Por: Grasieli Ravera
Nos últimos anos, a busca por soluções rápidas avançou em diferentes áreas da saúde. No entanto, especialistas passaram a demonstrar preocupação com o uso da toxina botulínica, conhecida popularmente como botox, em crianças com bruxismo.
À primeira vista, a proposta pode parecer simples. Isso porque a aplicação da substância reduz a força muscular e, consequentemente, diminui o apertamento dentário. Entretanto, quando o assunto envolve crianças, profissionais alertam que essa prática pode interferir diretamente no crescimento craniofacial.
Músculo tem papel importante no desenvolvimento infantil
O músculo masseter, principal responsável pela mastigação, não atua apenas na força da mordida. Além disso, ele possui função essencial no desenvolvimento ósseo e na formação da mandíbula.

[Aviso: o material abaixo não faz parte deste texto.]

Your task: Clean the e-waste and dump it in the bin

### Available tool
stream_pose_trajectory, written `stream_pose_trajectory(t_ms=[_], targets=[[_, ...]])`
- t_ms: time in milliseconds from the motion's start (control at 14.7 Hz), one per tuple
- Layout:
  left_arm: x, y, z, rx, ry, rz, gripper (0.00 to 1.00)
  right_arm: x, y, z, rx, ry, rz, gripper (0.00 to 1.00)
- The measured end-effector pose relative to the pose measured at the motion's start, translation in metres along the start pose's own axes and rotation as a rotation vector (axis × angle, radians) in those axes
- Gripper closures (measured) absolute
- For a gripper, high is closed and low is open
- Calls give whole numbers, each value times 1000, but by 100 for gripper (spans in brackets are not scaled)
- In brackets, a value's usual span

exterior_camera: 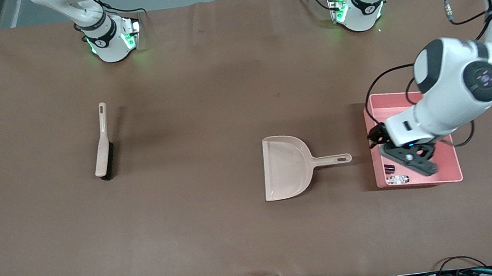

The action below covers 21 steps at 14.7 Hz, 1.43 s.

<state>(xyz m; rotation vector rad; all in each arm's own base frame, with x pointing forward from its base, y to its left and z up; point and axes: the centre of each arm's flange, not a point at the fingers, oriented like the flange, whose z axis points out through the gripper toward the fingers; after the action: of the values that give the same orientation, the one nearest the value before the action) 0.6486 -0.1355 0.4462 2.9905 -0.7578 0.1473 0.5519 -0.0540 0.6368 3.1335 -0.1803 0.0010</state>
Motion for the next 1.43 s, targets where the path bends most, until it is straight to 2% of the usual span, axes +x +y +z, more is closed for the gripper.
stream_pose_trajectory(t_ms=[205, 341, 750, 1023, 1432], targets=[[-18, 12, -59, 32, -13, -242, 0, 0, -6, 0, 0, 1, -1, 0], [-34, 17, -101, 50, -9, -306, 0, 0, -6, -1, 0, 1, 0, 0], [-95, -14, -181, 69, -37, -410, 0, 0, -6, -1, 0, 2, 1, 0], [-106, -12, -205, 64, -69, -419, 0, 0, -5, -1, 0, 2, 1, 0], [-111, -8, -207, 40, -108, -428, 0, 0, -5, -1, 0, 2, 2, 0]])
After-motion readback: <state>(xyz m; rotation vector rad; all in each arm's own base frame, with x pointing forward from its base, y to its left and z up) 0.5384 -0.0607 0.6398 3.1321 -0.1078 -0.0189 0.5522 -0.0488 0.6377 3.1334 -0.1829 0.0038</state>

Segundo especialistas, a atividade muscular adequada estimula o crescimento facial e contribui para o equilíbrio da estrutura craniofacial. Por isso, o enfraquecimento provocado pela toxina botulínica pode gerar consequências importantes durante a infância.
Entre os possíveis riscos apontados por profissionais estão:
- redução do estímulo funcional necessário ao crescimento ósseo;
- alteração do desenvolvimento facial;
- atrofia muscular;
- assimetrias faciais;
- comprometimento da mastigação.
Botox não é tratamento indicado para bruxismo
Especialistas também reforçam que a toxina botulínica não possui comprovação científica robusta para tratamento do bruxismo. Segundo estudos atuais, ainda não existem evidências consistentes que sustentem o uso da substância como terapia eficaz, inclusive em adultos.
No caso das crianças, a preocupação aumenta. Além da falta de comprovação científica, os riscos ligados ao crescimento e ao desenvolvimento facial tornam a prática ainda mais delicada.
Dessa forma, profissionais da área afirmam que o botox não deve ser considerado tratamento para bruxismo infantil.
Bruxismo infantil exige avaliação completa
Outro ponto destacado por especialistas é que o bruxismo infantil geralmente possui múltiplas causas. Em muitos casos, o comportamento pode estar ligado ao sono, ansiedade, respiração oral, hábitos diários, fases do desenvolvimento e até ao uso excessivo de telas.
Por isso, tratar apenas o sintoma não resolve o problema de forma completa. Em vez de buscar soluções rápidas, profissionais recomendam uma avaliação individualizada e cuidadosa.
O acompanhamento pode incluir orientação comportamental, investigação médica, análise do desenvolvimento craniofacial e, quando necessário, o uso de dispositivos protetores.
Além disso, especialistas destacam a importância de respeitar o tempo biológico da infância e evitar intervenções sem respaldo científico consistente.